Problem to work on:
Which of the lines below include the word "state"? Pull each one out.

Dataset excerpt:
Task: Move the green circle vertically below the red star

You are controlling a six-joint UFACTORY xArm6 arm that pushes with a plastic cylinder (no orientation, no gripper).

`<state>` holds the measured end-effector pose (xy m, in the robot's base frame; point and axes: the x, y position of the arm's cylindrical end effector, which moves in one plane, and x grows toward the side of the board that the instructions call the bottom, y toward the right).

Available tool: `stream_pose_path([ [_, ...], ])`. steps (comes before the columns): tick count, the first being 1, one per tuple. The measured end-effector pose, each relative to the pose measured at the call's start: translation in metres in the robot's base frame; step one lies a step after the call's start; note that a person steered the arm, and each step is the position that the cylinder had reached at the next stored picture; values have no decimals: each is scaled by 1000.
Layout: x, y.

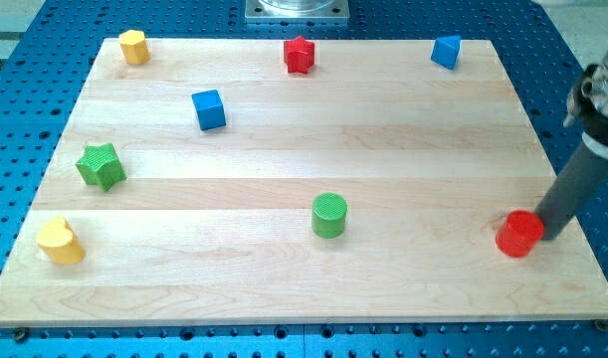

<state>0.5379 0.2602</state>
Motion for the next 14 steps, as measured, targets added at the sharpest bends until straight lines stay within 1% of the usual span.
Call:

Expected output:
`<state>` holds the measured end-effector pose (xy m, in the robot's base frame; point and axes: the x, y position of the arm's cylindrical end effector, which moves in one plane, and x grows toward the side of the board that the instructions call the bottom, y toward the right).
<state>0.5379 0.2602</state>

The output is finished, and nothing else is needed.